/*
* Nearpi, a C program to exhibit large floating-point numbers
*
* Z = m * 2 ^ L
*
* very close to integer multiples of pi / 2 ,
*
* where m = m0 / e , e <= m0 <= f , and
* e = 2 ^ (D - 1)
* f = 2 ^ D - 1
* L = the binade
* D = significant figures in floating-point numbers.
*
* Adapted by S. McDonald from a Basic program written by
* W. Kahan.
* -S.McD 6/21/83
* revised 6/ 7/84
*
* One should consult the handout "Minimizing q * m - n" below
* by W. Kahan, March 1983, for background material regarding
* this program.
*
* This program was written for VAX double precision ( D = 56 ),
* but may be modified for VAX single or quad precision by appropriate
* modification of D , MAX_EXP and the output section.
*
* With the exception of p , q , x and z , all floating-point
* variables in this program are used as D-bit integers.
*
* If you are implementing this algorithm on another machine,
* you won't need to use any floating-point numbers (except
* for p , q , x and z ) if your machine has an integer type
* with at least D bits. That is to say, this program deals almost
* entirely with integers (and will be slightly easier if you
* use them); I'm using floating-point numbers because my machine's
* integers aren't wide enough.
*
* In any case, it is remarkable that the same precision as the
* code you are trying to test, argument reduction for trigonometric
* functions, is sufficient to test the code!
*
* Simply stated, what happens is this: a continued fraction
* related to pi is repeatedly evaluated and doubled; each
* evaluation produces all the integer multiples of pi / 2
* between the current doubled value and the next.
*
* For those of you with base sixteen machines, you are in luck.
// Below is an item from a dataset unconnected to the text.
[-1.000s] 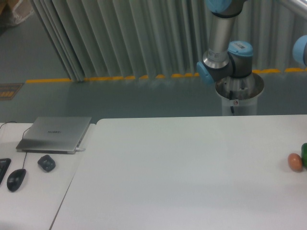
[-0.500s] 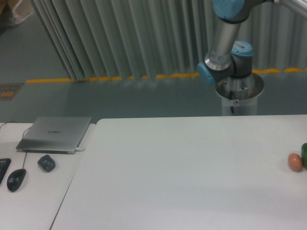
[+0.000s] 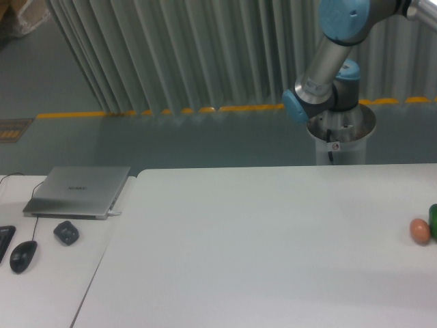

* Instead of doubling once after each evaluation, you double four
* times. Decimal machines, alas, are another matter. Indeed,
* it is possible to produce the continued fraction for five
* times a continued fraction, but it isn't as easy as doubling.
* Therefore, only the modifications necessary for base sixteen
* machines are noted throughout the program. Of course "binade"
* should be read "B_ade" when the base, B , isn't binary.
*
* In background article below, each doubled continued fraction
* was calculated afresh the hard way, i.e. for each binade
* a multi-precision number was doubled, then converted to a
* continued fraction.
*
* Prof. Kahan soon discovered, though, that the doubling needn't
* use any multi-precision floating-point arithmetic. A method
* for doubling due to A. Hurwitz (1891) can be used instead.
* -S.McD
*
*
* Minimizing q * m - n W. Kahan, March 1983
* -------------------------
*
* Notation: Letters i, j, k, l, m, n denote integer
* variables.
* B = radix of floating-point arithmetic with
* d = no. of sig. B-digits
*
*
* Problem: Given an irrational real number q, we seek the several
* closest rational approximations n / m to q with m confined
* to a prescribed interval. For example, to compute trigonometric
* functions in floating-point we must perform "Argument Reduction";
* given a floating-point number B ^ l * m with
*
* d - 1 d
* B =< m =< B - 1
*
* we seek an integer n such that
*
* l
* B * m = (n + x) pi / 2 with |x| =< 1 / 2 ,
*
* and for full accuracy we must compute the reduced argument
*
* l
* x = (2 B / pi) m - n
*
* to full precision (d sig. digits) or better despite cancellation.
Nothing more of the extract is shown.